Burningbush · 28/11/2020 18:38

An entertaining read! I found myself in a similar situation myself, being away from home a lot, but I soon found myself saying, "This arrangement is not working. I'm afraid you need to go as soon as possible". She was shocked - weirdly - but left 2 days later. I agree with those who say don't bother giving her reasons, don't enter discussions. I tried to explain to mine that I'd only rented her a room, not the run of the house, etc, but waste of time, and stressful. You'll feel so happy when she's gone. Good luck!

Bebethany · 28/11/2020 19:01

Any3030, this is appalling behaviour on your lodgers behalf and you cannot let it continue.

Without a doubt as a Carer for a sick and elderly parent you haven’t been firing on all cylinders. What were the original agreements, a house share or room to let?

bigbeautwoman · 28/11/2020 19:04

@RainingBatsAndFrogs

You could do this two ways: "I am extremely unhappy about your drinking my champagne while I was away, and I no longer want a lodger, so I am asking you to move out, the sooner the better, but no longer than 4 weeks"

or

"Really sorry, lodger, there is no easy way to say this, but I need to give you notice. I feel now that I have come to the end of wanting to have a lodger, I need my space and time alone in my space when I come back from visiting my Mum and sharing just doesn't suit my needs at the moment. So please accept 4 weeks notice - I hope you find somewhere quickly. Obviously if you find somewhere sooner I won't take the whole 4 weeks rent"

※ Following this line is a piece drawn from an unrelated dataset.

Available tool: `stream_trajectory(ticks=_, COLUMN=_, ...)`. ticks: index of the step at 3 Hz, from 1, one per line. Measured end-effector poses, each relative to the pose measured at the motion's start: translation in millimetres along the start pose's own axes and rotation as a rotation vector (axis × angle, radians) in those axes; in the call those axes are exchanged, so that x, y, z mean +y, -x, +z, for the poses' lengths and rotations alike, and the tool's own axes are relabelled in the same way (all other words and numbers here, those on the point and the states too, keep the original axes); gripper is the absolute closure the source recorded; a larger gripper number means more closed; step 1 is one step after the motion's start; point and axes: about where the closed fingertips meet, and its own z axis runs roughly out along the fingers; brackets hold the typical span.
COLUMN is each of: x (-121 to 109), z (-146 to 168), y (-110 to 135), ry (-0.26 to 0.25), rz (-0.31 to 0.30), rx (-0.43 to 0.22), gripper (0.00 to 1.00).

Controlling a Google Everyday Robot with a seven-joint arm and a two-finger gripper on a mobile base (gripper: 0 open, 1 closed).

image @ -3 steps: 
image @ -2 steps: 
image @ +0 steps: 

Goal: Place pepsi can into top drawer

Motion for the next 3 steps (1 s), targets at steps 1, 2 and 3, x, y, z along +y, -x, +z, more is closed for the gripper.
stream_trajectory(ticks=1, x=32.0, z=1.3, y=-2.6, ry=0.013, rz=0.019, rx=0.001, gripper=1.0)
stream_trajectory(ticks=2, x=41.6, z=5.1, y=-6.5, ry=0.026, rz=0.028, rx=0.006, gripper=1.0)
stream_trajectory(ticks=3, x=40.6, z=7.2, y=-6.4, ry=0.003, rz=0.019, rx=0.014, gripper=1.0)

what should she be so pleasant! She needs to tell them to fuck off because they’re taking the piss
tommyhoundmum · 28/11/2020 19:20

I feel sick with anxiety for you. But, I hear this story over and over from friends. The contract has to be very specific and water tight otherwise people do this. Good luck. Plesae tell us how you get on

Janus · 28/11/2020 19:26

I’m so very sorry, this person has obviously taken advantage of your good nature.
Once your home is your gone again I’m sure you will feel so much better.

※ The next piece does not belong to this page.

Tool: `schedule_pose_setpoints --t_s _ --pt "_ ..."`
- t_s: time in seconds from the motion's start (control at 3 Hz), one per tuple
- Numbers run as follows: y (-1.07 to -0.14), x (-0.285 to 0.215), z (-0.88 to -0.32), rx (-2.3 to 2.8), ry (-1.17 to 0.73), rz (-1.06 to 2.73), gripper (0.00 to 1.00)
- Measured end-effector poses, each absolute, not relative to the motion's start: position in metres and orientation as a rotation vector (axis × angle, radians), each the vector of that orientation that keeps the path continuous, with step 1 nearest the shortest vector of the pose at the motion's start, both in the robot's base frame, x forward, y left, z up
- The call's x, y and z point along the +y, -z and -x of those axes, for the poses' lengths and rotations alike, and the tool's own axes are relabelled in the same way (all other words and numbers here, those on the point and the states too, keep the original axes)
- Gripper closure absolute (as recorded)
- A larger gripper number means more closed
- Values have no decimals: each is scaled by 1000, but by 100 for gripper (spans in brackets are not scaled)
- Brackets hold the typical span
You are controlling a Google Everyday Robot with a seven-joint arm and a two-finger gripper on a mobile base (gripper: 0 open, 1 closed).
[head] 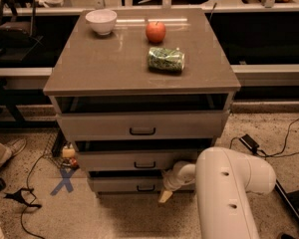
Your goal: Open bottom drawer
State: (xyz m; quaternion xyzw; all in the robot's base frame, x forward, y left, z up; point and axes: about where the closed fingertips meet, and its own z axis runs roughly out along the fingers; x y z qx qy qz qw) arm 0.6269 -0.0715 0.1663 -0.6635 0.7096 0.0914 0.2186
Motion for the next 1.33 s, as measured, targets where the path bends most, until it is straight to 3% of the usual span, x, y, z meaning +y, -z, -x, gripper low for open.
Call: schedule_pose_setpoints --t_s 0.33,1.0,1.33 --pt "-166 -99 -630 2021 -197 1767 48" --pt "-160 -113 -600 2066 -209 1731 94" --pt "-162 -113 -600 2066 -209 1731 100"
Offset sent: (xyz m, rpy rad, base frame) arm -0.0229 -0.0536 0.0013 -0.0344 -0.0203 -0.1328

MyMajesty · 28/11/2020 19:26

if you'd like, I would be happy to come and stay and you can come and live in my London home (a swap) and I will live there - i work online so i dont need to leave the house... and then we can swap back after i have supervised her departure.... what do you think?

GrinGrinGrin

I think OP would have to be mad to take a stranger up on this.
Gave me a laugh, tho.
Grin

viccytwiffy · 28/11/2020 19:35

you can check my credentials references and cv... I dont think its that crazy an idea - just like hiring someone to do something.. you wouldnt have to be made at all....its a perfectly sane and brilliant idea..

CHML1976 · 28/11/2020 19:42

Poor poor you. Sounds horrendous. And after everything even the shower/bath thing and the smaller things turn into big things. And people that get lodgers mainly do it for the income and to pay the bills so anything that is adding to the electric and gas will add to the financial pressure. The fact that she didn’t admit to the champagne confirms she’s a taker and a liar. She could have least replaced it. Get your house back, change the locks, have a few months of you time and start again. Good luck!

TricolourCat · 28/11/2020 19:46

Good luck and stand your ground!

viccytwiffy · 28/11/2020 19:46

i fancy myself as a bit of beef... I could show this woman the door....I am 5ft 3... but well spoken.... I cant wait to get rid of this woman... the absolute audacity...the champagne story - unbeleivable.